Work order - Every entry must be duplicated word for word.

/---

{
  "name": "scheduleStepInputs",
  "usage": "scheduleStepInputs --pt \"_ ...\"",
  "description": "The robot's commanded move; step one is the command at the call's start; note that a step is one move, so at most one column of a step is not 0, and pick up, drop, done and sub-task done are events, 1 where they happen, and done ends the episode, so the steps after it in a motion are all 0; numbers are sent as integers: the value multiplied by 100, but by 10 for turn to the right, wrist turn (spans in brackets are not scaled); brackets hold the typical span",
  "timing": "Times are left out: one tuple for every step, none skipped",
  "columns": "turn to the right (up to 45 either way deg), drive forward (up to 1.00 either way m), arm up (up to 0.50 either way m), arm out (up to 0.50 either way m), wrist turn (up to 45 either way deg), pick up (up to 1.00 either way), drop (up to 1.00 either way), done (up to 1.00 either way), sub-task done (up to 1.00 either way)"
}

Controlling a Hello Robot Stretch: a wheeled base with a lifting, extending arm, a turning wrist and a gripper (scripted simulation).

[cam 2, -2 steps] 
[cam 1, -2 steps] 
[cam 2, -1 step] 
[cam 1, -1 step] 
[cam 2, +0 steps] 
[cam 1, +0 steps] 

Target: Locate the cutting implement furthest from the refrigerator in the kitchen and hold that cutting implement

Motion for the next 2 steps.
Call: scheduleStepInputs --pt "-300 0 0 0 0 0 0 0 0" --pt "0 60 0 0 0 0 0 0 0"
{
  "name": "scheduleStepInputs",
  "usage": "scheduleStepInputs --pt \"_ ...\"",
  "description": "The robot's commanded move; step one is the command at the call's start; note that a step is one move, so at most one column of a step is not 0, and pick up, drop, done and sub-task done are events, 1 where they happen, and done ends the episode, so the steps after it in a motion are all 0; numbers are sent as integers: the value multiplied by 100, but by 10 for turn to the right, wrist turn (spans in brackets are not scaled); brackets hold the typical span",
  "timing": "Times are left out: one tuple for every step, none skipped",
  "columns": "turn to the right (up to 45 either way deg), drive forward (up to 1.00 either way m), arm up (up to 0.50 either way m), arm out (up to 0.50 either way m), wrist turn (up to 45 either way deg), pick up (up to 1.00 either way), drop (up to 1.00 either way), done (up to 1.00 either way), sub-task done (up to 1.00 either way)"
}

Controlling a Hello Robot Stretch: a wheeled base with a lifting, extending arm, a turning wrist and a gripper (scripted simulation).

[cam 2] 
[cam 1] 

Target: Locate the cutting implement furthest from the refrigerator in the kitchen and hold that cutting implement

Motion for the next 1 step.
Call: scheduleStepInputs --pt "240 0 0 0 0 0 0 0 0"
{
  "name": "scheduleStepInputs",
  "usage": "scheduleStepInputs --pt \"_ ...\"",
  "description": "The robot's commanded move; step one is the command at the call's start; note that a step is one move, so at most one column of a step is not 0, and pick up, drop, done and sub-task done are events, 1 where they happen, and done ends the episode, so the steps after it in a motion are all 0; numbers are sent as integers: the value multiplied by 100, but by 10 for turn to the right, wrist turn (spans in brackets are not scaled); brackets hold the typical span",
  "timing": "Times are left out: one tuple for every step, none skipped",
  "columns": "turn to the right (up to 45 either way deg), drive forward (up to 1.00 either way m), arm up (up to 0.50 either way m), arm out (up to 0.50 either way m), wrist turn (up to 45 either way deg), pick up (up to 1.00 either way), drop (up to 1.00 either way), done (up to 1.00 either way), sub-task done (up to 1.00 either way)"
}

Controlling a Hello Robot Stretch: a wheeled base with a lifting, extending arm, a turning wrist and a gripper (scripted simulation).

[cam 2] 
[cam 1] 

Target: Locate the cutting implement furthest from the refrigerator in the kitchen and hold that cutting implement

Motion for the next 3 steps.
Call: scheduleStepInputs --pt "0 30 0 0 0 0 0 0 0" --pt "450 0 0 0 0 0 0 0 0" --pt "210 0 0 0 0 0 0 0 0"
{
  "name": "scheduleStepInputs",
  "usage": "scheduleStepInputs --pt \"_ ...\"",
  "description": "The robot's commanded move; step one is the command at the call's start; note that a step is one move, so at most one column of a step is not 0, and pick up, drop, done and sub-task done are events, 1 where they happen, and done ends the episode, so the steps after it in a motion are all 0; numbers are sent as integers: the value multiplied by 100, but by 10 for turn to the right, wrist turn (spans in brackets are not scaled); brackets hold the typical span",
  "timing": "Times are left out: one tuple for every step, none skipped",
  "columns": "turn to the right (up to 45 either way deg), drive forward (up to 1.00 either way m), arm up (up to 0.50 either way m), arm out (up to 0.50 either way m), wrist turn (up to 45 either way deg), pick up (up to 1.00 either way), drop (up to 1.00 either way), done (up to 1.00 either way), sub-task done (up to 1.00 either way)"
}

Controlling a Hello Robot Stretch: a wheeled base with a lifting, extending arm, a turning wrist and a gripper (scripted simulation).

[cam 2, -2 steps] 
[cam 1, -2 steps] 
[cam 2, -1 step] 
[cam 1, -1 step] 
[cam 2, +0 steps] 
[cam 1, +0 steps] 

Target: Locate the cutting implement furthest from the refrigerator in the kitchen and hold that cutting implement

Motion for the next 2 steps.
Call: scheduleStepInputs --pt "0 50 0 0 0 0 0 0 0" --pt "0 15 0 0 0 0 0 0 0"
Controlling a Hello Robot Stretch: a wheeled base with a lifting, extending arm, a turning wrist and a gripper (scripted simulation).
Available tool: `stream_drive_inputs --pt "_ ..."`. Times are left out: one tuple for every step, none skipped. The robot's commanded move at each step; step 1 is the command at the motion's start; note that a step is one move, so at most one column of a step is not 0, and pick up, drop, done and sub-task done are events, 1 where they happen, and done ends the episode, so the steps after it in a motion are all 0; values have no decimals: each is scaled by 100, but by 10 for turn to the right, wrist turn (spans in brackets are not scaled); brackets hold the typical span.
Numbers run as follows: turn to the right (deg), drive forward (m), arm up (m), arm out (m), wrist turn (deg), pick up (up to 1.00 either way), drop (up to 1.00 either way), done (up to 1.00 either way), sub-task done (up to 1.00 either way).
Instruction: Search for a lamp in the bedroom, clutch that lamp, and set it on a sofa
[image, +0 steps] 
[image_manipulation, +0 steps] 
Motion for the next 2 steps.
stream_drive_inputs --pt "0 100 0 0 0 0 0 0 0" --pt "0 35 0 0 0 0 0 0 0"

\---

Exercise response -
{
  "name": "scheduleStepInputs",
  "usage": "scheduleStepInputs --pt \"_ ...\"",
  "description": "The robot's commanded move; step one is the command at the call's start; note that a step is one move, so at most one column of a step is not 0, and pick up, drop, done and sub-task done are events, 1 where they happen, and done ends the episode, so the steps after it in a motion are all 0; numbers are sent as integers: the value multiplied by 100, but by 10 for turn to the right, wrist turn (spans in brackets are not scaled); brackets hold the typical span",
  "timing": "Times are left out: one tuple for every step, none skipped",
  "columns": "turn to the right (up to 45 either way deg), drive forward (up to 1.00 either way m), arm up (up to 0.50 either way m), arm out (up to 0.50 either way m), wrist turn (up to 45 either way deg), pick up (up to 1.00 either way), drop (up to 1.00 either way), done (up to 1.00 either way), sub-task done (up to 1.00 either way)"
}

Controlling a Hello Robot Stretch: a wheeled base with a lifting, extending arm, a turning wrist and a gripper (scripted simulation).

[cam 2, -2 steps] 
[cam 1, -2 steps] 
[cam 2, -1 step] 
[cam 1, -1 step] 
[cam 2, +0 steps] 
[cam 1, +0 steps] 

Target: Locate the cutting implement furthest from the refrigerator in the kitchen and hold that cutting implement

Motion for the next 2 steps.
Call: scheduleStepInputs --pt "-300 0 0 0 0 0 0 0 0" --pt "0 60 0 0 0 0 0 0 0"
{
  "name": "scheduleStepInputs",
  "usage": "scheduleStepInputs --pt \"_ ...\"",
  "description": "The robot's commanded move; step one is the command at the call's start; note that a step is one move, so at most one column of a step is not 0, and pick up, drop, done and sub-task done are events, 1 where they happen, and done ends the episode, so the steps after it in a motion are all 0; numbers are sent as integers: the value multiplied by 100, but by 10 for turn to the right, wrist turn (spans in brackets are not scaled); brackets hold the typical span",
  "timing": "Times are left out: one tuple for every step, none skipped",
  "columns": "turn to the right (up to 45 either way deg), drive forward (up to 1.00 either way m), arm up (up to 0.50 either way m), arm out (up to 0.50 either way m), wrist turn (up to 45 either way deg), pick up (up to 1.00 either way), drop (up to 1.00 either way), done (up to 1.00 either way), sub-task done (up to 1.00 either way)"
}

Controlling a Hello Robot Stretch: a wheeled base with a lifting, extending arm, a turning wrist and a gripper (scripted simulation).

[cam 2] 
[cam 1] 

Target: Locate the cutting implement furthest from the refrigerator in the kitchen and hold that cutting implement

Motion for the next 1 step.
Call: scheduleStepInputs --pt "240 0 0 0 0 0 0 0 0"
{
  "name": "scheduleStepInputs",
  "usage": "scheduleStepInputs --pt \"_ ...\"",
  "description": "The robot's commanded move; step one is the command at the call's start; note that a step is one move, so at most one column of a step is not 0, and pick up, drop, done and sub-task done are events, 1 where they happen, and done ends the episode, so the steps after it in a motion are all 0; numbers are sent as integers: the value multiplied by 100, but by 10 for turn to the right, wrist turn (spans in brackets are not scaled); brackets hold the typical span",
  "timing": "Times are left out: one tuple for every step, none skipped",
  "columns": "turn to the right (up to 45 either way deg), drive forward (up to 1.00 either way m), arm up (up to 0.50 either way m), arm out (up to 0.50 either way m), wrist turn (up to 45 either way deg), pick up (up to 1.00 either way), drop (up to 1.00 either way), done (up to 1.00 either way), sub-task done (up to 1.00 either way)"
}

Controlling a Hello Robot Stretch: a wheeled base with a lifting, extending arm, a turning wrist and a gripper (scripted simulation).

[cam 2] 
[cam 1] 

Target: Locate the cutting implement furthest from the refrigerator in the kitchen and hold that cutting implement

Motion for the next 3 steps.
Call: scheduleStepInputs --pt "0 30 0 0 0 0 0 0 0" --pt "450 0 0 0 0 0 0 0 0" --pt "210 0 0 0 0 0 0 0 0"
{
  "name": "scheduleStepInputs",
  "usage": "scheduleStepInputs --pt \"_ ...\"",
  "description": "The robot's commanded move; step one is the command at the call's start; note that a step is one move, so at most one column of a step is not 0, and pick up, drop, done and sub-task done are events, 1 where they happen, and done ends the episode, so the steps after it in a motion are all 0; numbers are sent as integers: the value multiplied by 100, but by 10 for turn to the right, wrist turn (spans in brackets are not scaled); brackets hold the typical span",
  "timing": "Times are left out: one tuple for every step, none skipped",
  "columns": "turn to the right (up to 45 either way deg), drive forward (up to 1.00 either way m), arm up (up to 0.50 either way m), arm out (up to 0.50 either way m), wrist turn (up to 45 either way deg), pick up (up to 1.00 either way), drop (up to 1.00 either way), done (up to 1.00 either way), sub-task done (up to 1.00 either way)"
}

Controlling a Hello Robot Stretch: a wheeled base with a lifting, extending arm, a turning wrist and a gripper (scripted simulation).

[cam 2, -2 steps] 
[cam 1, -2 steps] 
[cam 2, -1 step] 
[cam 1, -1 step] 
[cam 2, +0 steps] 
[cam 1, +0 steps] 

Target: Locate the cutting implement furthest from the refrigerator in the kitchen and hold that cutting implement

Motion for the next 2 steps.
Call: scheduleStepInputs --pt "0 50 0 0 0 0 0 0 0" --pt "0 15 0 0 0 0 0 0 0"
Controlling a Hello Robot Stretch: a wheeled base with a lifting, extending arm, a turning wrist and a gripper (scripted simulation).
Available tool: `stream_drive_inputs --pt "_ ..."`. Times are left out: one tuple for every step, none skipped. The robot's commanded move at each step; step 1 is the command at the motion's start; note that a step is one move, so at most one column of a step is not 0, and pick up, drop, done and sub-task done are events, 1 where they happen, and done ends the episode, so the steps after it in a motion are all 0; values have no decimals: each is scaled by 100, but by 10 for turn to the right, wrist turn (spans in brackets are not scaled); brackets hold the typical span.
Numbers run as follows: turn to the right (deg), drive forward (m), arm up (m), arm out (m), wrist turn (deg), pick up (up to 1.00 either way), drop (up to 1.00 either way), done (up to 1.00 either way), sub-task done (up to 1.00 either way).
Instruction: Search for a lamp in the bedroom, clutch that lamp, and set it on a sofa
[image, +0 steps] 
[image_manipulation, +0 steps] 
Motion for the next 2 steps.
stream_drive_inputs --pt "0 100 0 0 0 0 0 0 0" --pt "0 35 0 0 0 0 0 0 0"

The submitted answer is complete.